Opinion: Let’s talk about sex
Published March 27, 2024

Sanctions do little right and lots wrong

The United Nations’ decision to impose sanctions on Afghanistan was ill-advised. Not only do sanctions have an extremely low success rate, but sanctions typically hurt only those already at risk, leaving the leadership free of repercussions.
Yesterday, the United Nations, spurred on by the United States, imposed sanctions on Afghanistan to demand the arrest of suspected terrorist Osama bin Laden. Bin Laden is suspected of masterminding the bombing of two U.S. embassies in August of 1998, which killed 224 people.
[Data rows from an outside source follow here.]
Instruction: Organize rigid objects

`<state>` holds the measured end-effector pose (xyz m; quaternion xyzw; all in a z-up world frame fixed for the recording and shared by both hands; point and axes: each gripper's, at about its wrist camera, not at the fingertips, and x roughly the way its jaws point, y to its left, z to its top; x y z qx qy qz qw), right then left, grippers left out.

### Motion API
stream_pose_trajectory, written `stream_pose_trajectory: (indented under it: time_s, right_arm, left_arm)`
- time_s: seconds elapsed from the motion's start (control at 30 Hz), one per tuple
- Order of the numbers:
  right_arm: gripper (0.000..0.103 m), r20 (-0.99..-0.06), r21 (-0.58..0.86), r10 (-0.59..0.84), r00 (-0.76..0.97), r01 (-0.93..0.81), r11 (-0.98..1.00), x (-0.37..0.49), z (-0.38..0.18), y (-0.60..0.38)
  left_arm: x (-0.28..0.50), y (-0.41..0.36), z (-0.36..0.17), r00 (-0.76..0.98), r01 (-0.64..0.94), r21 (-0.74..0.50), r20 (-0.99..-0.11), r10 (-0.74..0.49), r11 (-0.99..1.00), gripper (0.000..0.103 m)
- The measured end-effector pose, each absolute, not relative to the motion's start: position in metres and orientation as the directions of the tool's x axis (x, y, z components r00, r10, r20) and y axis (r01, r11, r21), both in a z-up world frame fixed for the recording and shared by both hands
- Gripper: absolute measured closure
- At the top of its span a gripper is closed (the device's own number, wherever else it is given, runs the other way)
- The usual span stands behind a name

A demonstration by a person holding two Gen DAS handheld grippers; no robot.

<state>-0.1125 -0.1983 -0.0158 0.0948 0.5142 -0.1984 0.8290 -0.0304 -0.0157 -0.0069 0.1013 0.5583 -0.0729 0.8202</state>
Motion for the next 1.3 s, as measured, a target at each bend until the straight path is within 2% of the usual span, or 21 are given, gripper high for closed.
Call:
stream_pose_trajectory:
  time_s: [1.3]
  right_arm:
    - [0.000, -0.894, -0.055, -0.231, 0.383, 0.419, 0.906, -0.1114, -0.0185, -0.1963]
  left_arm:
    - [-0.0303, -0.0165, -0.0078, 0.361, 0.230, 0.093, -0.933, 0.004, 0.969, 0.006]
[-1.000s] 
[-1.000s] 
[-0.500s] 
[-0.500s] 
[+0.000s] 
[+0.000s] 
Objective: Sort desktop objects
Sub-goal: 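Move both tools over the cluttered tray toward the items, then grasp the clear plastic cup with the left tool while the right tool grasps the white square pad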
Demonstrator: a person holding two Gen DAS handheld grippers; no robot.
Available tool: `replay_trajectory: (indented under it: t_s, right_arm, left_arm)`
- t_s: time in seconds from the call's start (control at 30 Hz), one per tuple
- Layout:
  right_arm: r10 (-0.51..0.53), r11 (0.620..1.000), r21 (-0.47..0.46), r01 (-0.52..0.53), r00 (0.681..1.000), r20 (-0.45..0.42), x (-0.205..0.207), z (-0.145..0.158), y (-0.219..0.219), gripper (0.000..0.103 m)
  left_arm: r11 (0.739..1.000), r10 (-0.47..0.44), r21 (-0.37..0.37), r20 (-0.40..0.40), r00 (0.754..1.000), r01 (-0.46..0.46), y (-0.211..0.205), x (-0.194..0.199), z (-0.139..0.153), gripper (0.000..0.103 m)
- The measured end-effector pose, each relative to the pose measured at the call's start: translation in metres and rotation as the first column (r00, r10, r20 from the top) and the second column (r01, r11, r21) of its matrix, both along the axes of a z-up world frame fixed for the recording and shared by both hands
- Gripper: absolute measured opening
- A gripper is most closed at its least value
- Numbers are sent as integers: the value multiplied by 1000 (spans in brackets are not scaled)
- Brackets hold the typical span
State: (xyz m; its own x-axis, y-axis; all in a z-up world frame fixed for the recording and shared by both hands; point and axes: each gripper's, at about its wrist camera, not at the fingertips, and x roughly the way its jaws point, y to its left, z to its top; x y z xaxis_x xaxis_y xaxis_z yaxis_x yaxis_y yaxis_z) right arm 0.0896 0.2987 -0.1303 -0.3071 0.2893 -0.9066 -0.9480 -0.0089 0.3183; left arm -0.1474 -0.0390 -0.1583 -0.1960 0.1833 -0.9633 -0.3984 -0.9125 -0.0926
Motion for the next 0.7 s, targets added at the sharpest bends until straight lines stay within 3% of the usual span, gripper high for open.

The leadership of Afghanistan has a lot for which to answer. In addition to their suspected harboring of bin Laden, the Taliban, the religious army currently in charge, has imposed an extremely harsh regime, considered by many to be the most repressive to women in the world.
In Afghanistan, women cannot work, vote or go to school. They must wear an all-encompassing burqua, cannot leave their home without a related male escort, and cannot see a doctor, because to do so would require them to remove the burqua. The Ministry of Vice and Virtue, responsible for the laws, has employees driving the streets looking for women who violate the edicts. Women who are caught violating the rules are publicly beaten, frequently with a leather bat.
While the Taliban clearly has an extremely repressive and horrible regime, the sanctions will only make the situation worse for the citizens of Afghanistan. In anticipation of the sanctions, food prices have already more than doubled, and the value of the Afghan currency sharply dove Saturday from 47,000 to the dollar to 51,000 to the dollar. The members of the Taliban are unlikely to face any actual consequences from the sanctions, but the general population will suffer from increased starvation, and the health sector will face extreme shortages of medicine and medical equipment.
Sanctions ostensibly work by making the population of a country angry at its leadership, leading to either a revolution or dramatic policy changes. In reality, sanctions usually have the opposite effect. The country feels alienated by the outside world, and the leadership actually has a surge of support. On Sunday, tens of thousands of Afghans marched through the streets of the Afghan capital Kabul to protest the sanctions. Demonstrators threw stones at U.N. offices and the U.S. embassy, shouting, “Death to America, down with Clinton!” and “Long live Islam!”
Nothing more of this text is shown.